Starting with the line that contains "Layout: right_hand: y" and ending with the last line of the listing, print each line exactly. Pictures stay out.

----------

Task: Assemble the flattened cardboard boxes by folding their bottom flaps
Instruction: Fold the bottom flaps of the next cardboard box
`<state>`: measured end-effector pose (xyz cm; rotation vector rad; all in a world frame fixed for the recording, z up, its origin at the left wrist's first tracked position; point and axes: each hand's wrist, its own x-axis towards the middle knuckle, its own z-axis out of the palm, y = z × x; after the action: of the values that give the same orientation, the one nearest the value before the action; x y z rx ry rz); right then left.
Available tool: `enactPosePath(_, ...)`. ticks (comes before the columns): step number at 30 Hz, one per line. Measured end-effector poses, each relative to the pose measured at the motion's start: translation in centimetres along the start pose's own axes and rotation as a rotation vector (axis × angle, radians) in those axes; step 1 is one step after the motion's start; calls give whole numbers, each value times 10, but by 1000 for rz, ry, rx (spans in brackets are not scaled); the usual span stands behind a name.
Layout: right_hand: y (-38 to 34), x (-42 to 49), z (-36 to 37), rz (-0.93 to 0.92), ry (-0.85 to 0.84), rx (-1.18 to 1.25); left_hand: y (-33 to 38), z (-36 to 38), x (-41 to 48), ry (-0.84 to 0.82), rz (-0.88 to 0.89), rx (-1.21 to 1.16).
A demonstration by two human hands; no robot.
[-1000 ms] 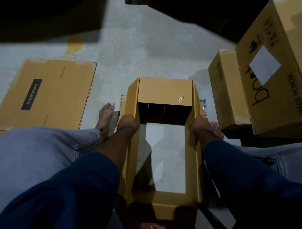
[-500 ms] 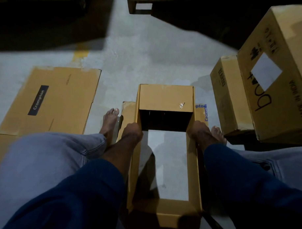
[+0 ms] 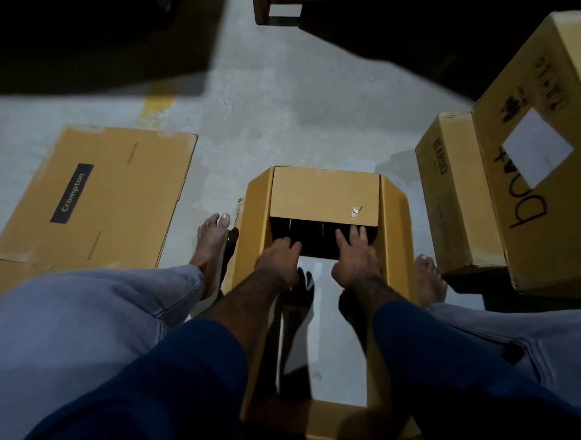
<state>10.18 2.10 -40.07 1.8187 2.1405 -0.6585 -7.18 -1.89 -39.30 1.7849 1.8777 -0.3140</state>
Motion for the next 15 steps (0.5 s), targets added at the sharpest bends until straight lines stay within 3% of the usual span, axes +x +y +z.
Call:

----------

WORKED SOLUTION:
Layout: right_hand: y (-38 to 34), x (-42 to 49), z (-36 to 37), rz (-0.93 to 0.92), ry (-0.85 to 0.84), rx (-1.18 to 1.25); left_hand: y (-33 to 38), z (-36 to 38), x (-41 to 48), ry (-0.84 to 0.82), rz (-0.88 to 0.89), rx (-1.21 to 1.16).
A demonstration by two human hands; no robot.
[-1000 ms] 
[-500 ms] 
[+0 ms] 
<state>10.18 2.10 -40.07 1.8187 2.1405 -0.6585 -7.18 -1.89 -39.30 1.7849 1.8777 -0.3140</state>
Motion for the next 15 steps (0.5 s), targets added at the sharpest bends until straight lines stay within 3% of the usual span, axes +x +y +z.
Call:

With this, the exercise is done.